- _WHAT YOU HAVE TO DO_:
In the listing, find every line that has the string "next" and copy it.

======

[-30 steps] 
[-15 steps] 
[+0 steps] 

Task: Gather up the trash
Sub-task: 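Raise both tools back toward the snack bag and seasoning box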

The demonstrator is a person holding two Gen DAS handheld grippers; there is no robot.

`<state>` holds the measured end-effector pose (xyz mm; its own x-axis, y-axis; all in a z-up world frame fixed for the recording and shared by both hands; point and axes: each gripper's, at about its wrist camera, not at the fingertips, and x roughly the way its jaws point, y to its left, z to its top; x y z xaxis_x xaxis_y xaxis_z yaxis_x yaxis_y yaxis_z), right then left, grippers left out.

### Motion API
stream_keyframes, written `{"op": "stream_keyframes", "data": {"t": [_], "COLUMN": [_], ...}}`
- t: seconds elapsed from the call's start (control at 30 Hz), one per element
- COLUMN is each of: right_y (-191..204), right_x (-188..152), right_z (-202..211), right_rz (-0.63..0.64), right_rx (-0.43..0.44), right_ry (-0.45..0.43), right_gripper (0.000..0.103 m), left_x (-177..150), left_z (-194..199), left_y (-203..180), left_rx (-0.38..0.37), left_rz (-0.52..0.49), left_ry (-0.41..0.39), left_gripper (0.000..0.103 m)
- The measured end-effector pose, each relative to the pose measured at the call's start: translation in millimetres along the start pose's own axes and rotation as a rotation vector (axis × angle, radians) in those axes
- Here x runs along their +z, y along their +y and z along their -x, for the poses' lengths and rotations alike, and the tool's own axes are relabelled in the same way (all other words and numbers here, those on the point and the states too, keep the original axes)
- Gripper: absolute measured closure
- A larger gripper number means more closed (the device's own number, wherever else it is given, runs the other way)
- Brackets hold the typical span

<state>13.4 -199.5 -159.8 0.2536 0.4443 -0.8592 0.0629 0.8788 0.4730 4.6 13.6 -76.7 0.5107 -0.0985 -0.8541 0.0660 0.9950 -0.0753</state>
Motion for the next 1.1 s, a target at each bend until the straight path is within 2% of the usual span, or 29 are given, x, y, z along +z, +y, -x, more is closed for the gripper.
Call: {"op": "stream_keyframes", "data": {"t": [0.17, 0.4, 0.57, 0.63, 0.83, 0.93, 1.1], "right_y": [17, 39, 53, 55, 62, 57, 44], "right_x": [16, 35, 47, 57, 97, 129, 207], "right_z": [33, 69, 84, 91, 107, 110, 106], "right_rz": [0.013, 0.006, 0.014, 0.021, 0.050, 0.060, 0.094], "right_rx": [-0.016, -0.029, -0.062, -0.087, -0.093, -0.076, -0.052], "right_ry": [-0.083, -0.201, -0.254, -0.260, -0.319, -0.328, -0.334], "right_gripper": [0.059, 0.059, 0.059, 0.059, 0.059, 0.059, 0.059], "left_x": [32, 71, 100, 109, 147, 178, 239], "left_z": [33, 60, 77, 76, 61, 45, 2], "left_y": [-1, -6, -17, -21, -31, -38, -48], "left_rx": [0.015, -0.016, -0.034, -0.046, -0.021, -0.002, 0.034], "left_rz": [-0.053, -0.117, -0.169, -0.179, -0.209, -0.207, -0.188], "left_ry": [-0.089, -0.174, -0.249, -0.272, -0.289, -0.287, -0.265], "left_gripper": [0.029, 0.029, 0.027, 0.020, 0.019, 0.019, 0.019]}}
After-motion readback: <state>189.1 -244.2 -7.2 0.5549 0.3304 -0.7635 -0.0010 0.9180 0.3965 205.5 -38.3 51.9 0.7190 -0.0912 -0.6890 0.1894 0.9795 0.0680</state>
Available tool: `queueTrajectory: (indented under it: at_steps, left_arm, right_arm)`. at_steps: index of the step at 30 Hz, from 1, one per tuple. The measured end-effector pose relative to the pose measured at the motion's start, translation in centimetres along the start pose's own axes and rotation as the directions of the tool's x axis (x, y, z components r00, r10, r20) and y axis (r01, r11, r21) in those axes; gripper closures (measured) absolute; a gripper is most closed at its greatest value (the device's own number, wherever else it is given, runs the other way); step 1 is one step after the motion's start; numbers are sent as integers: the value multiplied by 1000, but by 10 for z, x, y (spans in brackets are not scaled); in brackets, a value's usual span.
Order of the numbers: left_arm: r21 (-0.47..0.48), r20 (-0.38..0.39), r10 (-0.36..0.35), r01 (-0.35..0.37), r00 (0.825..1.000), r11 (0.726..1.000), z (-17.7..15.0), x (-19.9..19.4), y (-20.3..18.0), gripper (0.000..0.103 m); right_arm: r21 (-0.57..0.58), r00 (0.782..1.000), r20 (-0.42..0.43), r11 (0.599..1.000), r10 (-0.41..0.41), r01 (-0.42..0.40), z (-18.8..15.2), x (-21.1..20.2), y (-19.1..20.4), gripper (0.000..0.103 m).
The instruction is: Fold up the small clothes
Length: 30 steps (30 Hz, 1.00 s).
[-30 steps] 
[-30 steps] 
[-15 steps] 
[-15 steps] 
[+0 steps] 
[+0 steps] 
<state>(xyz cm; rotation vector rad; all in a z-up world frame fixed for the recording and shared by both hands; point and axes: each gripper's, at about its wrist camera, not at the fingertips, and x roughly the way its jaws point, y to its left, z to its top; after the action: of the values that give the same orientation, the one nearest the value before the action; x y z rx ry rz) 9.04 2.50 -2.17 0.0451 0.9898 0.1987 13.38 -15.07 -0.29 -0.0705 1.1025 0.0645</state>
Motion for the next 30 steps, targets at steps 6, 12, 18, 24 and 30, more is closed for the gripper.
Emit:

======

- _TASK RESULT_:
Motion for the next 1.1 s, a target at each bend until the straight path is within 2% of the usual span, or 29 are given, x, y, z along +z, +y, -x, more is closed for the gripper.
Motion for the next 30 steps, targets at steps 6, 12, 18, 24 and 30, more is closed for the gripper.

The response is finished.